▸ **TASK STATEMENT**
Answer with a number only, stating how many lines of the records hold the word "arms".

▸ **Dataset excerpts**

★ ★ ★ ★ ★

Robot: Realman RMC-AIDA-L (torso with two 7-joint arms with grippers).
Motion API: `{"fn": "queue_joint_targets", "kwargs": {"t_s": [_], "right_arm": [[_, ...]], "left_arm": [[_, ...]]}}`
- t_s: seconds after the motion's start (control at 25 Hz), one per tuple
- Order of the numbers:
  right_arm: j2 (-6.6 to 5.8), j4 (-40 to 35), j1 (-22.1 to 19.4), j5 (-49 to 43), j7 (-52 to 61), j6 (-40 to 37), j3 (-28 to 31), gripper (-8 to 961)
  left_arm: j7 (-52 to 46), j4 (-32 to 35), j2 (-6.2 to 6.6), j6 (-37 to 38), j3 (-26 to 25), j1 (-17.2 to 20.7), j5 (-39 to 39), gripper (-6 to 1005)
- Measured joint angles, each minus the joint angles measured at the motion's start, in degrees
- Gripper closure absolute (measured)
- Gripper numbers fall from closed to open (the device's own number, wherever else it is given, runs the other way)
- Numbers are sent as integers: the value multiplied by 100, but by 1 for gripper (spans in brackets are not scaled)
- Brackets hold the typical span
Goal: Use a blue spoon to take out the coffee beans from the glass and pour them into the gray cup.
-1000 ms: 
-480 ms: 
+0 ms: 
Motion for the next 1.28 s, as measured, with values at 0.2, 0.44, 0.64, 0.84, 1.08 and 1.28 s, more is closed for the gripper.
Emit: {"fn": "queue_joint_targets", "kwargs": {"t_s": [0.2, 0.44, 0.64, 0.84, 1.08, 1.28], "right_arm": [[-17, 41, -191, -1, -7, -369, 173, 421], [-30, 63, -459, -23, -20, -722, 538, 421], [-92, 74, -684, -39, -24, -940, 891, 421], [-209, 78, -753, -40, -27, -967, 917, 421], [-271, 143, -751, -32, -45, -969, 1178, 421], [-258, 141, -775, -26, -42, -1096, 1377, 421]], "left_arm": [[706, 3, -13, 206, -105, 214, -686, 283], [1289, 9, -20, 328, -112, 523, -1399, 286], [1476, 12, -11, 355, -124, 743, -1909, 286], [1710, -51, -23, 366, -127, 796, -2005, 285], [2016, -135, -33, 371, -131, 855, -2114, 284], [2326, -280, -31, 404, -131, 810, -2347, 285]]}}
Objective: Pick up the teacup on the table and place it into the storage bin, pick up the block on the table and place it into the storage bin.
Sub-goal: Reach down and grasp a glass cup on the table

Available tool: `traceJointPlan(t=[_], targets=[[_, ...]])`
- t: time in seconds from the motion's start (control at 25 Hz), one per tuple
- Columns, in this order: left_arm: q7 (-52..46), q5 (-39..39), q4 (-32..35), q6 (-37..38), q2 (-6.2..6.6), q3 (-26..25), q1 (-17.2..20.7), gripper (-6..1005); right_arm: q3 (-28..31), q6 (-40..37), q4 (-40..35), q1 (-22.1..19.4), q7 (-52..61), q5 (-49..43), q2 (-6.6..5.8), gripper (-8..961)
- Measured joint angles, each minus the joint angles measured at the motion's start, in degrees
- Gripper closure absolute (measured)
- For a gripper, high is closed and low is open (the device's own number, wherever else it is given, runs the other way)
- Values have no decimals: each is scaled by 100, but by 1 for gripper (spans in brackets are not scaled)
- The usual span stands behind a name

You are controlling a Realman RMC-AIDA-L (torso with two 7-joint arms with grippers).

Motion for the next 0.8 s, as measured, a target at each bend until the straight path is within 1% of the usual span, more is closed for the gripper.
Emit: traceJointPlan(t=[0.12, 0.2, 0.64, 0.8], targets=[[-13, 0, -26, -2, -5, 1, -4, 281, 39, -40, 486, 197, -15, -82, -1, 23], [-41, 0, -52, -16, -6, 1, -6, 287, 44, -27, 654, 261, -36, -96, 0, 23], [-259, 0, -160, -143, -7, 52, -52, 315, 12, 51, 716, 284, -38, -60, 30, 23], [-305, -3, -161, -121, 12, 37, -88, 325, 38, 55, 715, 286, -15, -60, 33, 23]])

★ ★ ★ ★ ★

▸ **ANSWER SPACE**
2